Myositis Ossificans of the Left Medial Pterygoid Muscle: Case Report and Review of the Literature of Myositis Ossificans of Masticatory Muscles

Paolo Boffano 1,, Emanuele Zavattero 1, Giovanni Bosco 1, Sid Berrone 1
PMCID: PMC3931776  PMID: 24624256

Abstract

Myositis ossificans is a disease that is characterized by nonneoplastic, heterotopic bone formation within a muscle. Myositis ossificans traumatica, also called myositis ossificans circumscripta, is a disease in which muscles are ossified presumably following acute trauma, burns, surgical manipulation, or repeated injury. It is often remitted after surgical excision though some patients have repeated recurrences. Myositis ossificans traumatica of masticatory muscles is not frequently reported in the literature, with the most common clinical finding being a progressive limitation of motion in the mandible. The aim of this article is to present and discuss a case of myositis ossificans traumatica of the left medial pterygoid muscle and to review the literature of myositis ossificans of the masticatory muscles.

Keywords: myositis ossificans, myositis ossificans traumatica, masticatory muscles, temporomandibular joint, prosthesis


Myositis ossificans (MO) is a disease that is characterized by nonneoplastic, heterotopic bone formation within a muscle. MO can be classified into MO progressive (or fibrodysplasia ossificans progressive), that is the autosomal dominant disease with multiple, heterotopic ossifications in the systemic muscle, fascia, tendons, and ligaments, and MO traumatica.1 2 3 4 5 6

MO traumatica, also called MO circumscripta, is a disease in which muscles are ossified presumably following acute trauma, burns, surgical manipulation, or repeated injury.1 3 4

Unlike MO progressive, MO traumatica is often remitted after surgical excision though some patients have repeated recurrences.1

MO traumatica of masticatory muscles is not frequently reported in the literature,1 2 3 4 5 6 7 8 9 10 11 12 13 14 15 16 17 18 19 20 21 22 23 24 25 26 27 28 29 30 31 32 33 34 35 36 37 with the most common clinical finding being a progressive limitation of motion in the mandible.2 3 4

The aim of this article is to present and discuss a case of MO traumatica of the left medial pterygoid muscle and to review the literature of MO of the masticatory muscles.

Case Report

A 37-year-old woman referred to the Division of Maxillofacial Surgery of the University of Turin with a complaint of trismus. She reported a blow to the left side of her face several years before and a progressively increasing limitation of mandibular motion for the last 2 years. Her medical and family history was unremarkable.
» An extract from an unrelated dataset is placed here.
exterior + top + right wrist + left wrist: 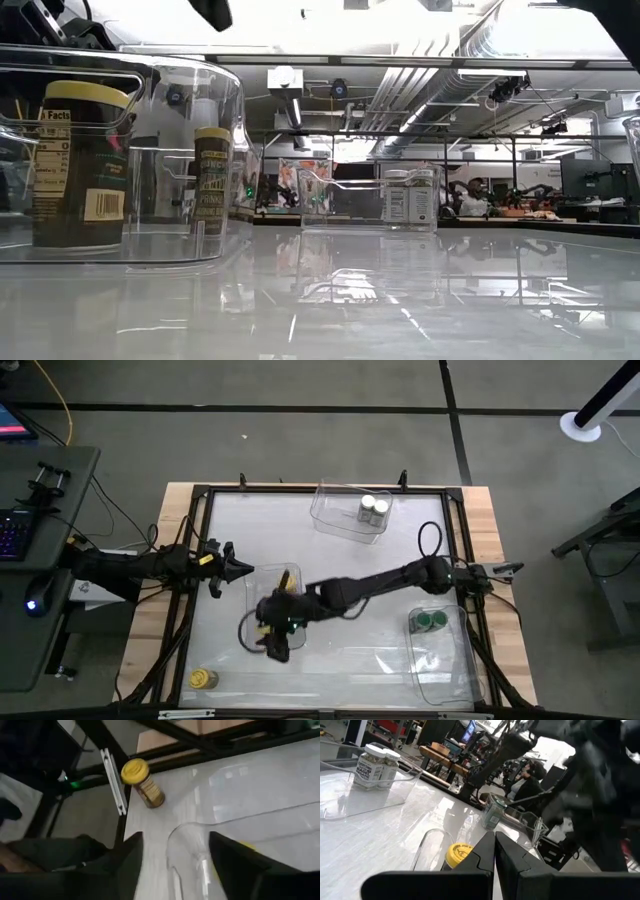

At clinical examination, she had trismus, with a maximum interincisal opening of the mouth of 5 mm. The patient was also unable to protrude or produce a left lateral excursion. The occlusion was stable, without significant intraoral findings. Neither swelling nor pain of the left side of her face could be appreciated on palpation (Fig. 1). Submandibular and cervical lymph nodes were nonpalpable and nontender. Results of hemogram and tests for serum phosphatase, parathyroid hormone, and calcitonin were within normal limits. A panoramic radiograph revealed a radiopaque calcified region with apparent bony features in correspondence of the left coronoid process and sigmoid notch. (Fig. 2) Axial and coronal computed tomography (CT) scans confirmed the presence of irregular heterotopic calcification involving the left medial pterygoid muscle (Figs. 3 and 4).

Figure 1.

Figure 1

Preoperative frontal (A) and lateral (B) images of the patient.

Figure 2.

Figure 2

Panoramic radiograph revealing a radiopaque calcified region with apparent bony features in correspondence of the left coronoid process and sigmoid notch.

Figure 3.

Figure 3

Axial computed tomography scan confirming the presence of irregular heterotopic calcification involving the left medial pterygoid muscle.

Figure 4.

Figure 4

(A) Coronal computed tomography scan confirming the presence of irregular heterotopic calcification involving the left medial pterygoid muscle. (B) The medial pterygoid muscle origin is on the bottom of the mandible, but in this pathological case the ossification of some muscular fibers did not reach the bottom of the mandible. Therefore, the osteotomy was made to remove just the inner corticle and to remove the condyle.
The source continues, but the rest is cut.